* What is expected
From the listing below, return every line with the string "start" in it.

─── Given information ───

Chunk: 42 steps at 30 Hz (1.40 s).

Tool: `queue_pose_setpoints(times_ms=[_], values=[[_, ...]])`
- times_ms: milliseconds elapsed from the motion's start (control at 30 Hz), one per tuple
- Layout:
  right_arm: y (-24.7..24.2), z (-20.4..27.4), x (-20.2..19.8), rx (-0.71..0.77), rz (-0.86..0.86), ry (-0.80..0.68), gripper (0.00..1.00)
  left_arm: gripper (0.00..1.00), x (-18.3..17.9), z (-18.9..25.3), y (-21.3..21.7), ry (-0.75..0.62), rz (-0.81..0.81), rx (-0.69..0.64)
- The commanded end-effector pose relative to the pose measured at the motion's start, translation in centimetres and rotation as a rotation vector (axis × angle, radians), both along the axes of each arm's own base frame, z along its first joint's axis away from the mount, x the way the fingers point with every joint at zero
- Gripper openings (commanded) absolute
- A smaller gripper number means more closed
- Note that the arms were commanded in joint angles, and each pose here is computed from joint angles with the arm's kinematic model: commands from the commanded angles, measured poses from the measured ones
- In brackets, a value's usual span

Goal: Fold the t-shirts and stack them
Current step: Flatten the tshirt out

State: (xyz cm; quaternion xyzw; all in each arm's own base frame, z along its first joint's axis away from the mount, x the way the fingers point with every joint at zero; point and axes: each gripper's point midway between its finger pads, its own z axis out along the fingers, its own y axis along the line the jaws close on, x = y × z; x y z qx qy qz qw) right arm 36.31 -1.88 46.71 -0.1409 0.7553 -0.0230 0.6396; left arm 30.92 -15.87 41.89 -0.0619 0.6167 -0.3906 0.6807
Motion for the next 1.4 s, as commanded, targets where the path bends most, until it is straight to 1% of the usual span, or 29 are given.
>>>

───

* Output for this exercise
- times_ms: milliseconds elapsed from the motion's start (control at 30 Hz), one per tuple
- The commanded end-effector pose relative to the pose measured at the motion's start, translation in centimetres and rotation as a rotation vector (axis × angle, radians), both along the axes of each arm's own base frame, z along its first joint's axis away from the mount, x the way the fingers point with every joint at zero

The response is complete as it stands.